Thursday, July 12, 2018
Kim Didn't Get "Everything he Wanted," at the Summit
When Kim Yong Chol was at the White House in early June, Trump told him that the US would consider an announcement to end the Korean conflict. This falls in the category of CVIG which is the term Pompeo came up with, complete verifiable irreversible guarantee (of North Korean security). This negotiating concept represented an acceptance of a reciprocity principle. Reciprocity was demonstrated, at least on a temporary basis, when the joint military exercises were suspended. When Pompeo was meeting with Chol in Pyongyang, in reaction to the tsunami of criticism of the summit in the US, about the summit and the exercise suspension, he blew off the proposal of an announcement to end the state of war and went strictly with his allegedly new formula FFVD. The latter is a superficial name change that failed to disguise the return to a unilateral ultimatum to denuclearize. This is the same hardline approach that almost derailed the summit before it happened. There won't be any denuclearization without dealing with the security guarantee issues for North Korea. Currently, the press and all other interested parties are to the right of Pompeo and Trump on this, so Pompeo retreated to the hardliner position which predictably failed.
The game being "played" in the current vernacular is not over. The sanctions are still in effect, and are having a crushing effect on the North's despotic government. The patronage system of the dictatorship has been impaired for some time now by the economic impact of the UN sanctions and the poor harvest last year, expected again this year.
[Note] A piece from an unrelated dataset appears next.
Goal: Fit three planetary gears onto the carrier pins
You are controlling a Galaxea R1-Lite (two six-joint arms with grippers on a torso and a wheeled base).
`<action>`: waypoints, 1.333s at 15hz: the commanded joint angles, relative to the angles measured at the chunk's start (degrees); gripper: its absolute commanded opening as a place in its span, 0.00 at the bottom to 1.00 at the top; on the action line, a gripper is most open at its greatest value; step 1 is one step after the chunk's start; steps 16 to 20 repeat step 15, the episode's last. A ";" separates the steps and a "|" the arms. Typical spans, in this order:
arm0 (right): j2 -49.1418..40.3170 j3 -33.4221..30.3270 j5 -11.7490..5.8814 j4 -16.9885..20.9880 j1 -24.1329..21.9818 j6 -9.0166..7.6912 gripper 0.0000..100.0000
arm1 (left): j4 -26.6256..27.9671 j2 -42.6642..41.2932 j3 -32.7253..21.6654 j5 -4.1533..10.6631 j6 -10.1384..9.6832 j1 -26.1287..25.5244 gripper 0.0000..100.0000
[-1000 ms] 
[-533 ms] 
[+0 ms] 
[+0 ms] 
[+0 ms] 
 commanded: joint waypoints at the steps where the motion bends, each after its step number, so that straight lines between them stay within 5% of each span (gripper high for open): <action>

Soldiers in North Korea are literally starving. The propaganda and diplomacy of North Korea has been geared toward promises of economic improvement that need to be delivered, soon. Recent changes in North Korean military and civil leadership also suggest the need to consolidate control of the armed forces and the need to shift from the military leg to the economic leg of the "byung jin" policy.
The US can deal with Kim and continue on with this process or deal with some unknown generals in bunkers. Kim desperately needs the economic advances possible with denuclearization to achieve the economic improvements needed to bolster his current rule. It isn't like the military pressure is off North Korea either. The decapitation teams and the targeting and command and control resources necessary for a theater nuclear war are standing by in South Korea and Japan and ready to go on an order from Washington.
It's still the same dispute about how the negotiations will go forward. It's too early to call these negotiations a failure, but if they do fail, what's the alternative to negotiations?